Given the relative short-term nature of my own entry and exit parameters, as of yesterday I am now fully in cash, waiting for the markets to make their next move. Individual traders should remember that cash is a position, which is an important positional advantage when conditions are not favourable. You don't have to be in the markets all the time. This is a phase where patience and discipline are tested.
My stops allowed me to exit trades where either the trend never really started, or where the trend had finished, with emotional indifference. The stop methodology took me out of the losing trades with small losses - just as it should do. No second guessing, no stress, and certainly no hoping that price would reverse back and start to go in my favour.
Other traders who, by definition, trade longer-term trends, may currently be experiencing a bigger pullback in their positions prior to any trailing stops are hit. By the same token, their systems will allow them to ride longer-term trends, while coping with bigger retracements. All a matter of preference.
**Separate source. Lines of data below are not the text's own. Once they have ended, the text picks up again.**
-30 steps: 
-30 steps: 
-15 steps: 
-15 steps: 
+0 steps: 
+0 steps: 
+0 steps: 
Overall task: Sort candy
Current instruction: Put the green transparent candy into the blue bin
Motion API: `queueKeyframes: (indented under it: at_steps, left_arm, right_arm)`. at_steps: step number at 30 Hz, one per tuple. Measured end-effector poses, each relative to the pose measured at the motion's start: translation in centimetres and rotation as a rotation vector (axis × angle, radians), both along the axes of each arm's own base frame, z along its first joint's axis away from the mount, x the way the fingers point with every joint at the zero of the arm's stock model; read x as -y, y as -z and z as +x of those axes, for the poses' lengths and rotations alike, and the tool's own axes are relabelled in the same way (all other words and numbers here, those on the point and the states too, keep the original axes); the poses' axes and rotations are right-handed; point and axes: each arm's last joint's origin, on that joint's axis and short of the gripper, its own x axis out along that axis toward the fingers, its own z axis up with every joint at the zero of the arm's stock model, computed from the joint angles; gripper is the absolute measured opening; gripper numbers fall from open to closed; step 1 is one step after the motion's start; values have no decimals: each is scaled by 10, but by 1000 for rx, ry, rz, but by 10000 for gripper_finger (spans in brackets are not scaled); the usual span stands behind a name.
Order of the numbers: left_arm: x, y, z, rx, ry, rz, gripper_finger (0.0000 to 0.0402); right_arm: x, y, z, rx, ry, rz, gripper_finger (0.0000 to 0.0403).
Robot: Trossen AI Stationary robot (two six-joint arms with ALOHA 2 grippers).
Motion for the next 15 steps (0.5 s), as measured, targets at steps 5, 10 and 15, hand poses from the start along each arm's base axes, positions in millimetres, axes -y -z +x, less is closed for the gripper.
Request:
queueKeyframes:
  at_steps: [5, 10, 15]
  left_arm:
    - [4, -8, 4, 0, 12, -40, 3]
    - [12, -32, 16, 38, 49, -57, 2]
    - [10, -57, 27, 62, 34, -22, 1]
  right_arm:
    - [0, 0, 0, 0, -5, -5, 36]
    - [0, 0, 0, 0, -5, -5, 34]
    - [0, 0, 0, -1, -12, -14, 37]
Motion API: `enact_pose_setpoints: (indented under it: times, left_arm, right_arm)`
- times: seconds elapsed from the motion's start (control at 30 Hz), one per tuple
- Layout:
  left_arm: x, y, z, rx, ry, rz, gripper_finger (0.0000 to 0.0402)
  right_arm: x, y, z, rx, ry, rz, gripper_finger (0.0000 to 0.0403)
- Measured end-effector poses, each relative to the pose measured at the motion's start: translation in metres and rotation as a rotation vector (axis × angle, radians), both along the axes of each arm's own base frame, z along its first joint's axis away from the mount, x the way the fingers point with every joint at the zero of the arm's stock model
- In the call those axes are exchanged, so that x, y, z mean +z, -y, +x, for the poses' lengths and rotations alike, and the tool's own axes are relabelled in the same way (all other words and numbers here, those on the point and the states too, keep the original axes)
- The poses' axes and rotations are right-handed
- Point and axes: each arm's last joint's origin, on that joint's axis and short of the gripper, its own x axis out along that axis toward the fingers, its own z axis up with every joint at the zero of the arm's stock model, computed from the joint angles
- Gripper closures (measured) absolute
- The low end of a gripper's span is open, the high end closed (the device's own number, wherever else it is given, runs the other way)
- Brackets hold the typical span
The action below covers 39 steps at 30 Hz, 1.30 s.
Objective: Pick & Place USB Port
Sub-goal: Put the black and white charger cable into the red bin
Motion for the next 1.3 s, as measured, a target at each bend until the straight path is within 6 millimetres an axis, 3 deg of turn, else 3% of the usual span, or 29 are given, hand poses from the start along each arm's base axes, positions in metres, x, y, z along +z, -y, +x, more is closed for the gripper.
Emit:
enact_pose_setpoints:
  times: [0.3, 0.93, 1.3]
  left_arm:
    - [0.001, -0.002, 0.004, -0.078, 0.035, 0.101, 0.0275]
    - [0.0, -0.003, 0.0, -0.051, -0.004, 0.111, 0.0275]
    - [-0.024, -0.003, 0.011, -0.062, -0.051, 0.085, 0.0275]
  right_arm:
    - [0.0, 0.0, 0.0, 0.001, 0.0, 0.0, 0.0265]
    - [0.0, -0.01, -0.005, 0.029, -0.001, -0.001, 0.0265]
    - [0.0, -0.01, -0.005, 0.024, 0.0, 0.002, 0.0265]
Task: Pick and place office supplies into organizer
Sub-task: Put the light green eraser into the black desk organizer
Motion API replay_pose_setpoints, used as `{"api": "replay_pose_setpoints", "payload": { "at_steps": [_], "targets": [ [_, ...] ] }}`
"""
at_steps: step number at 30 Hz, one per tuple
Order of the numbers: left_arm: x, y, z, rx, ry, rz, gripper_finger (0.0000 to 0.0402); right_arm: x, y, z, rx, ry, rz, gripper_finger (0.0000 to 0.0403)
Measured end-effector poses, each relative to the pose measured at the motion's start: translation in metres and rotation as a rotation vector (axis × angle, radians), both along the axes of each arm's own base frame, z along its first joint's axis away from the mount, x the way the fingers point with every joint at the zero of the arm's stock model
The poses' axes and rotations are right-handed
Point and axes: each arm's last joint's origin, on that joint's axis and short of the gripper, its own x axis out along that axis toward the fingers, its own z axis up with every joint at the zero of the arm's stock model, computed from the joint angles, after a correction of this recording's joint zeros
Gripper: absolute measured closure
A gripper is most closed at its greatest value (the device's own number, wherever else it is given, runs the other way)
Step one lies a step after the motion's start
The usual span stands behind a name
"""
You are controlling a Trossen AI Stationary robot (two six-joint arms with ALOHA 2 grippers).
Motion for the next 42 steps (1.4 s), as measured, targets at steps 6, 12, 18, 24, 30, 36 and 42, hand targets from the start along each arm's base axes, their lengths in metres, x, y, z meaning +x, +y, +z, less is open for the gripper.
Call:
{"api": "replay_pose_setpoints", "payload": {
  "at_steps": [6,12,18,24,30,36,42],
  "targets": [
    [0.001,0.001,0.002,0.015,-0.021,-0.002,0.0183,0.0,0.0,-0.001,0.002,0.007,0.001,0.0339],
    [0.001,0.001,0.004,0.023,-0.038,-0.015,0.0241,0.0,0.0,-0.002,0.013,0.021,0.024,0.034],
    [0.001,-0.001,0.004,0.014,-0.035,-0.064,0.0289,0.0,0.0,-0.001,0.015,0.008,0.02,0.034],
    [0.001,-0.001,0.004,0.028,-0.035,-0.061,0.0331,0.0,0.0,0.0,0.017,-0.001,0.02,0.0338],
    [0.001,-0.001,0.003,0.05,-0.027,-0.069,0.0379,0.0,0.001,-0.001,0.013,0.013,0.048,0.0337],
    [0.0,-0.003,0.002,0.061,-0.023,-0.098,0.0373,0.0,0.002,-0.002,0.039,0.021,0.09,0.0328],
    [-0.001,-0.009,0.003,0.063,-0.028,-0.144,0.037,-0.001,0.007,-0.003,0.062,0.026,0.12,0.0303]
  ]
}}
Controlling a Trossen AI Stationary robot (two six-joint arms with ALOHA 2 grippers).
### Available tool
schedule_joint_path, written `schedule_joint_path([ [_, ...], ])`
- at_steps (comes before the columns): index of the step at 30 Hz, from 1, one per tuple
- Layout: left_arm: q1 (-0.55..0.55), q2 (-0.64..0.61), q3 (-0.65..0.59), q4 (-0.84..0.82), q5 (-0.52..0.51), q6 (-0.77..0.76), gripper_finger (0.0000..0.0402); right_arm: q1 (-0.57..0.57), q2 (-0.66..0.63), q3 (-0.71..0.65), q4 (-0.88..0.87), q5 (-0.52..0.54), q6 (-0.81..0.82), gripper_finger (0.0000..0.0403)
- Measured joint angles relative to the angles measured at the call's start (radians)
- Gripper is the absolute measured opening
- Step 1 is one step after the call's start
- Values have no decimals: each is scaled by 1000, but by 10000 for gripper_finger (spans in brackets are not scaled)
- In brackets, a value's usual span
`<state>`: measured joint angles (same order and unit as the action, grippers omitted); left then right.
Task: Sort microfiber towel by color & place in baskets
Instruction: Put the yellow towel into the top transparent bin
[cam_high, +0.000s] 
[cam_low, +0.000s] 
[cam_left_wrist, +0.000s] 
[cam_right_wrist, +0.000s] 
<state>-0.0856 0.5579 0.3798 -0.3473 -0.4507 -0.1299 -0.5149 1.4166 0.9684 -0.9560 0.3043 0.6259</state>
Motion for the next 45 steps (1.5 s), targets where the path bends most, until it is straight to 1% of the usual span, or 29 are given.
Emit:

The giving back of open profits is where a lot of traders struggle with trend following. With hindsight, they can see where the extreme of a price move was, and they end up berating themselves for not exiting the trade at the top, even though that would have meant overriding their exit rules. The danger of doing that is, the next time you exit a trade in such a fashion, you may feel smart for a couple of days. However, it is quite possible that trade may develop into the biggest trend of the year, giving you a multiple R profit. But you cut your profits short. This is a good example of a recency bias affecting your trading.
Now we are out of the market, we can wait and observe objectively to see what the markets do next, and prepare ourselves for when the markets are more favourable towards us.